Members of the House of Representatives hold their plenary sessions at the Session Hall, located inside the Main Building. Comprising more than 200 members elected by first past the post and more than 50 members elected by closed party list, the legislators debate economic, social and other issues inside the complex.

The Session Hall is also used for joint sessions of the Congress, such as election results, confirmation meetings, and addresses by the president of the Philippines or other guests of honor. The president's annual State of the Nation Address delivered to a joint session of Congress is one example of such a speech.

The Session Hall has a seating capacity for about 1,500 people.

At the start of President Bongbong Marcos's administration in 2022, the session hall was redesigned into a hemicycle layout to accommodate up to 350 members.

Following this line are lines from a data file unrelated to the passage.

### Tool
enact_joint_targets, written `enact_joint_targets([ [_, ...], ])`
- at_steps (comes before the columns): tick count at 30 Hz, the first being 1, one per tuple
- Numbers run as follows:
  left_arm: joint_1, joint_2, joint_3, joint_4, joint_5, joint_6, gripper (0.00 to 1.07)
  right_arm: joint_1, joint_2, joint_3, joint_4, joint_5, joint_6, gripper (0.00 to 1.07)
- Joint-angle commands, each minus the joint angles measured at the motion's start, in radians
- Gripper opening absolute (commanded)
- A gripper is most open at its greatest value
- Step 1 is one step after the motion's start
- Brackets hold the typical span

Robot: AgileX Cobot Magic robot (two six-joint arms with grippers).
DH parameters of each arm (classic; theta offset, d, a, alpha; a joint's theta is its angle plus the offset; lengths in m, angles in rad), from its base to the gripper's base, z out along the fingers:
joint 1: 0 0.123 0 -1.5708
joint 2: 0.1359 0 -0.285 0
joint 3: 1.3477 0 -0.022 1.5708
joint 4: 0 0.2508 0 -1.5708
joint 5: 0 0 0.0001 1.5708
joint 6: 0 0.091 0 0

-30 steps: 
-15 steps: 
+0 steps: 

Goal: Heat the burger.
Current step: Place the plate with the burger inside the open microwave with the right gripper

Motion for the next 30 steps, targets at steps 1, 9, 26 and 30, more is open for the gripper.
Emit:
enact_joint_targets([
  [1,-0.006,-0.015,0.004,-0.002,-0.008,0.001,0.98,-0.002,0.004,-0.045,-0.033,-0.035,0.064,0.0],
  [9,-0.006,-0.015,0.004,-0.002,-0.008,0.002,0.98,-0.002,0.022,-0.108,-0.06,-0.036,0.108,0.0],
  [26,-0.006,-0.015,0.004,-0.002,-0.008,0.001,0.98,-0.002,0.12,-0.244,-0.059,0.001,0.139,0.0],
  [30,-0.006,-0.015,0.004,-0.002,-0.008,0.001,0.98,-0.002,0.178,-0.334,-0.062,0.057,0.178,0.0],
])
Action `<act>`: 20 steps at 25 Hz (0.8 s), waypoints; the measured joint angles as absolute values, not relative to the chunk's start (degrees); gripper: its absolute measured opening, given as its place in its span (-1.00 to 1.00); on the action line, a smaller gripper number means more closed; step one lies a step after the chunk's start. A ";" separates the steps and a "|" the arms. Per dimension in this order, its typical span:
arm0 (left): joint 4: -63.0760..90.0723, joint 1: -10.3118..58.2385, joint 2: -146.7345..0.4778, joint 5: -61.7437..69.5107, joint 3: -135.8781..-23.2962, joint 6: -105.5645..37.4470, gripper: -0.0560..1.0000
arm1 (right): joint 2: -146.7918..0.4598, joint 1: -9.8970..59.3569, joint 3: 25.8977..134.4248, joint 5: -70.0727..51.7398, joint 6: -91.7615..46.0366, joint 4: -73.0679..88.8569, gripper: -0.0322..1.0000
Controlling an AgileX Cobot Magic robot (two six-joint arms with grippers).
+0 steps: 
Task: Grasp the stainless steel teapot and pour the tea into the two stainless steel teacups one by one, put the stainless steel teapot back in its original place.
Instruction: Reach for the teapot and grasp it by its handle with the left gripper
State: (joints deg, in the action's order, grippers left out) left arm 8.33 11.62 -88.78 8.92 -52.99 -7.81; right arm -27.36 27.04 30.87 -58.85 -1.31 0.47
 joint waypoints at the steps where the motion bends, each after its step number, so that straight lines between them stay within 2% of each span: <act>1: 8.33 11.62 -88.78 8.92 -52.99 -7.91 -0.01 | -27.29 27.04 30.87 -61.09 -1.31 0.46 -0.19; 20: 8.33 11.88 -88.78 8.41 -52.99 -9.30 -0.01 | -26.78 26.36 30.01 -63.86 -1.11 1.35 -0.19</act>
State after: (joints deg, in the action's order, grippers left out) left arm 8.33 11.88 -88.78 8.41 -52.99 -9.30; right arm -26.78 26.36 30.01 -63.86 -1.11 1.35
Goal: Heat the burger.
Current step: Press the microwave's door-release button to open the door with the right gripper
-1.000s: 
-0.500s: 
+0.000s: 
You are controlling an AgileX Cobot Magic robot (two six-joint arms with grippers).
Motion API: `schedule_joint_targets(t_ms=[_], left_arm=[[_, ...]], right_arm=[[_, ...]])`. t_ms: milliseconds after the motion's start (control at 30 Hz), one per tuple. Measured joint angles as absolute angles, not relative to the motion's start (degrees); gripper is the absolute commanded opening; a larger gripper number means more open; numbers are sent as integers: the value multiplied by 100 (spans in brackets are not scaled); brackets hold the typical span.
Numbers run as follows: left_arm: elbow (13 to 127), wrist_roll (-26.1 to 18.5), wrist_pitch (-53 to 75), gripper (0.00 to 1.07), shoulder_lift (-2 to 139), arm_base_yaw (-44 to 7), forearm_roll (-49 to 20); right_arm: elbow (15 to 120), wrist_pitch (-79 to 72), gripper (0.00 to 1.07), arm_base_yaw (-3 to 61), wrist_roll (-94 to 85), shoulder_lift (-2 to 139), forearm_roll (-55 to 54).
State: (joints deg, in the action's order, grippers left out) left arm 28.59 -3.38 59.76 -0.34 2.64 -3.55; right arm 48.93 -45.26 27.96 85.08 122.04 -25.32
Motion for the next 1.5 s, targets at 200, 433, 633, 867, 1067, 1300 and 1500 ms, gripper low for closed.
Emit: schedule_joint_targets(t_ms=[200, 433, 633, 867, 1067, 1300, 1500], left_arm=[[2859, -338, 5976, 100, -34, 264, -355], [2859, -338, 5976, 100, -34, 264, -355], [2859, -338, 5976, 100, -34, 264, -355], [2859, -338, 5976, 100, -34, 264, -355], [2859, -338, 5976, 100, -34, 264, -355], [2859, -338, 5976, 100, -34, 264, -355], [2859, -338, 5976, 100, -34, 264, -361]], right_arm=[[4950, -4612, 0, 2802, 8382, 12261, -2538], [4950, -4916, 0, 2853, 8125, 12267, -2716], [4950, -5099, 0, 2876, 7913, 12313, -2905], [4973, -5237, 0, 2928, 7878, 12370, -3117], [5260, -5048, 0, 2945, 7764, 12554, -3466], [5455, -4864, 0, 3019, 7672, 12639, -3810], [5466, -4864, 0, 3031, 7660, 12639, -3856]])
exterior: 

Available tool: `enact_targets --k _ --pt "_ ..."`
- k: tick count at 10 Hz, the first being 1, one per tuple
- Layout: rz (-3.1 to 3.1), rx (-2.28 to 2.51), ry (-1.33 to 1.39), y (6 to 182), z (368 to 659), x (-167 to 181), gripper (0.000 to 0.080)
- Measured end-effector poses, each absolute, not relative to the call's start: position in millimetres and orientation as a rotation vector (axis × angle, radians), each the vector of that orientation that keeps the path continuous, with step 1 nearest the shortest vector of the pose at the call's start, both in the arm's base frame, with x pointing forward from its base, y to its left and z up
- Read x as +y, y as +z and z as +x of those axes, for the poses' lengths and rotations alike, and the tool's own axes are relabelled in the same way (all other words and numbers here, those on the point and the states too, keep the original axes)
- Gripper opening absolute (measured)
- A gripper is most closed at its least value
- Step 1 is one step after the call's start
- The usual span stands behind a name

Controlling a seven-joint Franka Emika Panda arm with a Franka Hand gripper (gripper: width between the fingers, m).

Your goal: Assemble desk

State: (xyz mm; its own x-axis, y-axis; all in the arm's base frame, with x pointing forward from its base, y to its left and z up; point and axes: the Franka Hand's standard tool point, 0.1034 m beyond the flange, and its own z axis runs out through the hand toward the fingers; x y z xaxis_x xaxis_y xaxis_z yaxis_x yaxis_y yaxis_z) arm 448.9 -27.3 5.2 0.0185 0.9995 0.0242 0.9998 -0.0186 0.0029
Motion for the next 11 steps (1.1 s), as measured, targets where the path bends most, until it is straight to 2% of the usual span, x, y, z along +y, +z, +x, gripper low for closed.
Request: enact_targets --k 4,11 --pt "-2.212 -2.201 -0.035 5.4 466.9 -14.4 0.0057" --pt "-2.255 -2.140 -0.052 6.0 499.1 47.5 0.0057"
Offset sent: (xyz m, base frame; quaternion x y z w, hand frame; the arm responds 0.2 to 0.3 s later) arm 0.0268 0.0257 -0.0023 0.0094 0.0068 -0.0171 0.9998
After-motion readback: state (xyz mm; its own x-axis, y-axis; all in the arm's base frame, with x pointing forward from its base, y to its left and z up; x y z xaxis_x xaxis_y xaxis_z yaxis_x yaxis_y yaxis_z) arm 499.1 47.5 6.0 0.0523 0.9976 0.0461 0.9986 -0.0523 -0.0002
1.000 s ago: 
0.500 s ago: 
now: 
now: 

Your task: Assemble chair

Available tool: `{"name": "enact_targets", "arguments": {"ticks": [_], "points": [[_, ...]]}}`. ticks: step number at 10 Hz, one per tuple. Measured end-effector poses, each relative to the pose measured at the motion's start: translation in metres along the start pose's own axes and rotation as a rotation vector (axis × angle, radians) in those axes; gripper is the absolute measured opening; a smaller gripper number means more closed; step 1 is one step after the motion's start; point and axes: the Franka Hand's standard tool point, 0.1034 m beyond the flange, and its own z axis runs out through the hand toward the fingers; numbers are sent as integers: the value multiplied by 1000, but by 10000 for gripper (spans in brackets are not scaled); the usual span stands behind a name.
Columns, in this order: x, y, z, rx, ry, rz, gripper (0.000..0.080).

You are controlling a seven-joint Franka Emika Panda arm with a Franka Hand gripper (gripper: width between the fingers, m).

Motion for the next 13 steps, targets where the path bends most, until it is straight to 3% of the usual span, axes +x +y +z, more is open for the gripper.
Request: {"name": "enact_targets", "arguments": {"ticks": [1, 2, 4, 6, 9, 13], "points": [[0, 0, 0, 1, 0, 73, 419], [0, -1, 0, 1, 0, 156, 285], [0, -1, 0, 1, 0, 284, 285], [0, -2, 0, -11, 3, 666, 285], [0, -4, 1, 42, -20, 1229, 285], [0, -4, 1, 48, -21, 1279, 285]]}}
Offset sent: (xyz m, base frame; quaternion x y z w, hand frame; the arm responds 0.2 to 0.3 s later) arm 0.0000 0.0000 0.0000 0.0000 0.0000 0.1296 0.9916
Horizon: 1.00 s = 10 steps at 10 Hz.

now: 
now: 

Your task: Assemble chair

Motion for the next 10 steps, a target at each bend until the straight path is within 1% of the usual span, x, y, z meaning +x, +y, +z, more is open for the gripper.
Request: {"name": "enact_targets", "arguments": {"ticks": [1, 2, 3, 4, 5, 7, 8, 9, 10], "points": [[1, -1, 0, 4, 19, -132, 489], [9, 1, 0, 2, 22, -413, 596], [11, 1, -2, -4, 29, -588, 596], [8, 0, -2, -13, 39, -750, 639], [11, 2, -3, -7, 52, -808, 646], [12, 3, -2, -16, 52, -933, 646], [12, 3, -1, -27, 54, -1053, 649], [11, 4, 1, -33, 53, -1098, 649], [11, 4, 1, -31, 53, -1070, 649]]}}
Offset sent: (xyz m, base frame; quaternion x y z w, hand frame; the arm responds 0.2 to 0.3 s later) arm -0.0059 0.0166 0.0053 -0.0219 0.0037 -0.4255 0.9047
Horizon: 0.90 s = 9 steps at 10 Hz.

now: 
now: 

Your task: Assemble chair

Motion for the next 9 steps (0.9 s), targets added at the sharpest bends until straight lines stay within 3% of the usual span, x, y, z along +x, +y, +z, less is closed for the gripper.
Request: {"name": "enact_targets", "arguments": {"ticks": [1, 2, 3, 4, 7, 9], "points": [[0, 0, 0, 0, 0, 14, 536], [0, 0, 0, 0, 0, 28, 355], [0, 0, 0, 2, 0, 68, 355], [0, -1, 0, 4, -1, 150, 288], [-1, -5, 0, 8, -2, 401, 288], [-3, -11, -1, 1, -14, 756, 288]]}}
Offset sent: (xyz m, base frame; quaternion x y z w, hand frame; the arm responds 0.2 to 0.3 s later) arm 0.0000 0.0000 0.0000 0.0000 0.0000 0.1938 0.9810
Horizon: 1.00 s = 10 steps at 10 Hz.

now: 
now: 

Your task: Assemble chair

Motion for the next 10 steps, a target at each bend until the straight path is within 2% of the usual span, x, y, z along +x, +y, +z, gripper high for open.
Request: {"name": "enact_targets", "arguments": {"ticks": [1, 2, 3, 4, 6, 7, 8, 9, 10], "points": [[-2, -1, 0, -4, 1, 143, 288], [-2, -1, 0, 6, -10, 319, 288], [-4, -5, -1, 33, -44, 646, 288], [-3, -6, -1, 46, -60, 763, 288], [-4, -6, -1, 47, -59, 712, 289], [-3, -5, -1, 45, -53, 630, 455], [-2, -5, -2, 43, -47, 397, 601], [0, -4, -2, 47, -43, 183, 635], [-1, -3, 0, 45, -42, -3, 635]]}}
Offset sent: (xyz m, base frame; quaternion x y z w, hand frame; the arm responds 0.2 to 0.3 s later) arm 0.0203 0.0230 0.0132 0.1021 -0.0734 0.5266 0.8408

The plenary hall comprises five galleries:

- First and Second Galleries: Open to the general public who wish to observe plenary proceedings
- Middle Gallery: Reserved for special guests of members of the House, VIPs, high-ranking government officials, and the diplomatic corps
- Speakers Gallery (North and South Wings): Exhibits the portraits of the incumbent and previous speakers of the House made by artist Edwin Sion

==Exterior==

The eastern grounds of the complex

===Grounds===
The complex is composed of five main structures and has a total area of 16 hectares. The Main Building is the central feature of the complex, and is bounded by the other buildings.

The buildings include:
- Main Building: The Main Building houses the Plenary Hall and the offices of the speaker, deputy speakers, and the majority and minority floor leaders.
- North Wing Building: The North Wing serves as the location of the officers of House members and the Secretariat.
- South Wing Building: Other offices of House members and the Secretariat are also located in the South Wing Building.
- Ramon V. Mitra (RVM) Building: The building, named after Ramon Mitra Jr. who served as speaker of the reestablished House of Representatives from 1987 to 1992, hosts the offices of the members of the House, conference rooms, and several committee officers.
- South Wing Annex Building: The annex of the South Wing contains some conference rooms and offices of the House Secretariat.
- Jose de Venecia Building and Museum: Used to be known as the "People's Center", the building was inaugurated on January 28, 2025, named after and houses a museum in honor of five-term former speaker Jose de Venecia.

===Other facilities===
Aside from the offices of the House, the facilities at the Batasang Pambansa include a medical and dental clinic, two banks, a post office, two telegraph offices, two motor pools, a fire station, a gas station, security barracks for the marines, parking space for 300 cars and a police detachment. It also includes recreational facilities like the tennis and basketball courts, a gym and fitness center, a day care center, and a clubhouse and fast food center.